He is one of the rising stars of Vaucluse, a chef in total harmony with his hotel-restaurant itself located in one of the most famous wine appellations in France. Hugo Loridan-Fombonne runs the kitchens of the Hostellerie des Fines Roches, a local celebrity on which all eyes converge when driving on the departmental road, with its crenellated towers and its somewhat kitsch late 19th century walls. On the eve of a season that everyone agrees predicts will be excellent, Hugo is reaffirming its values.
First of all, local anchoring, and in all its forms: – We are very attached to forging links with the locals. My joy is to welcome the winegrowers of Châteauneuf who come by the dozens each month. They are people of the land and I have a lot to learn from them” says the 29-year-old cook. This anchoring is told à la carte, with asparagus from Ile de l’Oiselet in Isle-sur-la-Sorgue, with poultry from Cyril Gabellon in Orange, with eggs from Valérie Sevenier from Mas Ribelly in Entraigues on the Sorgue. A professional anchor then. “One day, people said that I was ‘the child of Les Fines Roches’. I like this idea because this is where I build myself, where I manage to define what I want and where I’m going. Now I know what my cooking has to say”.
“For the 2015 competition for young master restaurateurs, I served a crispy turbot, reminiscent of a bread-crusted sole that I saw Yannick Alleno make. It is now a dish that follows me »
If he admits having “progressed through challenges”, Hugo Loridan-Fombonne also admits to giving his all by organizing, for example, monthly food and wine pairing dinners to maintain links with the village winegrowers. He offers a bistro menu at lunch and a gastronomic menu in the evening and puts pressure on himself: – I would like the clientele to be there this summer, I hope that my cooking will please and that everyone will leave with a good image of Fines Roches”. In September, the chef will celebrate his 10th birthday at Les Fines Roches and take stock of his summer.
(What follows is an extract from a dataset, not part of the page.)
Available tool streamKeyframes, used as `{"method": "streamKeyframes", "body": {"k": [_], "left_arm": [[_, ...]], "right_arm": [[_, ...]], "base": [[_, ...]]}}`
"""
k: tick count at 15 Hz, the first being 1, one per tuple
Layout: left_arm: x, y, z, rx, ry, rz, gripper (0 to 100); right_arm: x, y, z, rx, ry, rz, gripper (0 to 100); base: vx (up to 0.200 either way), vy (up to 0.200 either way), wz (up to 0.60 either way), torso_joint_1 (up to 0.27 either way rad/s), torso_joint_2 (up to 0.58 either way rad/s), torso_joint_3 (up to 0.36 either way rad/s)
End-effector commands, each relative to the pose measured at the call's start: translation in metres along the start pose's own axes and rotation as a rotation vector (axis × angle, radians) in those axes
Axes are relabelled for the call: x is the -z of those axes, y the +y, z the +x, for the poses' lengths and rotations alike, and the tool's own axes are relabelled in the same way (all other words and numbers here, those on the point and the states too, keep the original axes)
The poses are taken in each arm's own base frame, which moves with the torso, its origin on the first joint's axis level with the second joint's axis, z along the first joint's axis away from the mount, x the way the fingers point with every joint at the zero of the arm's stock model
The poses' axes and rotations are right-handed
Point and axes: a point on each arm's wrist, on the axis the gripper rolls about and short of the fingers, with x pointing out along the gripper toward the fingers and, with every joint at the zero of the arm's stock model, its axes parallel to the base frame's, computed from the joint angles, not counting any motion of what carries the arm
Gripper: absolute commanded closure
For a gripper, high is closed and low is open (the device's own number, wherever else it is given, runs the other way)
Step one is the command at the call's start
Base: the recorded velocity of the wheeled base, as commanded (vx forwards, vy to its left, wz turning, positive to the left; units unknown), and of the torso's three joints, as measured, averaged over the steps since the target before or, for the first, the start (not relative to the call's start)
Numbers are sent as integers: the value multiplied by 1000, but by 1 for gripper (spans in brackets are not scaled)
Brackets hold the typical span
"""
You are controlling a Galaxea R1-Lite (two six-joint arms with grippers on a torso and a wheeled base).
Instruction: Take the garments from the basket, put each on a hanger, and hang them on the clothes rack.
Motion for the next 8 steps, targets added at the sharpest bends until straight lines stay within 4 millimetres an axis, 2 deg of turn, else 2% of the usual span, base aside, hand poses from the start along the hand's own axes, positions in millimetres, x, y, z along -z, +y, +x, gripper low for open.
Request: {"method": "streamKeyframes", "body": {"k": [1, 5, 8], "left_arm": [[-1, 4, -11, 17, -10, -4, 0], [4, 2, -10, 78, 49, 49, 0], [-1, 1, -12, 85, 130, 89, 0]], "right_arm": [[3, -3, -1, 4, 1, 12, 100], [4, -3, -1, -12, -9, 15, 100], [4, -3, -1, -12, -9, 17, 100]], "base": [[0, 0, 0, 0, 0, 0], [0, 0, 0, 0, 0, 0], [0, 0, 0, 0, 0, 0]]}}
At Les Fines Roches, an impetuous cuisine
In fine weather, the tables are set outside with a view of the vines. Coated in white in homage to the moon that illuminates the dinner. Everyone is on a war footing, sommelier Julien Massip, who arrived in December 2021, pastry chef Frédéric Vandeven and Fatti who smiles and struggles to ensure that the service is happy. There are some very nice things on the menu of the inspiration menu: a cromesquis of chicken and grape must condiment, a shortbread parmesan and fresh goat cheese from Ventoux and black curry. There is this very technical appetizer, a salty meringue with Espelette pepper and poppy seed-lemon cucumber gel and gravlax trout, which causes the mouth to bottle up with so much it has to say. We let ourselves be moved by this risotto with Camargue black rice-low temperature monkfish and gardianne sauce, a tribute to the grandmother, and we are seduced by this exceptional panko-cream breaded veal sweetbreads in yellow wine morels and wild asparagus. The chef succumbs to fashion with white asparagus from the Camargue, pickled vegetables and mustard seeds-Ardèche trout egg, a delightful jumble of colors and flavors, the acidity nevertheless ending up imposing itself (photo). In this joyful opulence and cacophony, one wine, the Barville 2019 estate in red from the Brotte family, stands out, as does the artisanal liqueur of verbena or this red Beaumes-de-Venise muscat from Alain Ignace to accompany the dessert: peas and strawberries from Carpentras-white chocolate. A table sometimes fiery, terribly endearing, capable of stunning lyrical flights and promised a bright future.
Hostellerie du Château des Fines Roches, 1901, route de Sorgues, 84230 Châteauneuf-du-Pape. Info on 04 90 83 70 23. Lunch menus: €28 and €34. Dinner: 52, 62, 75 and 85 €.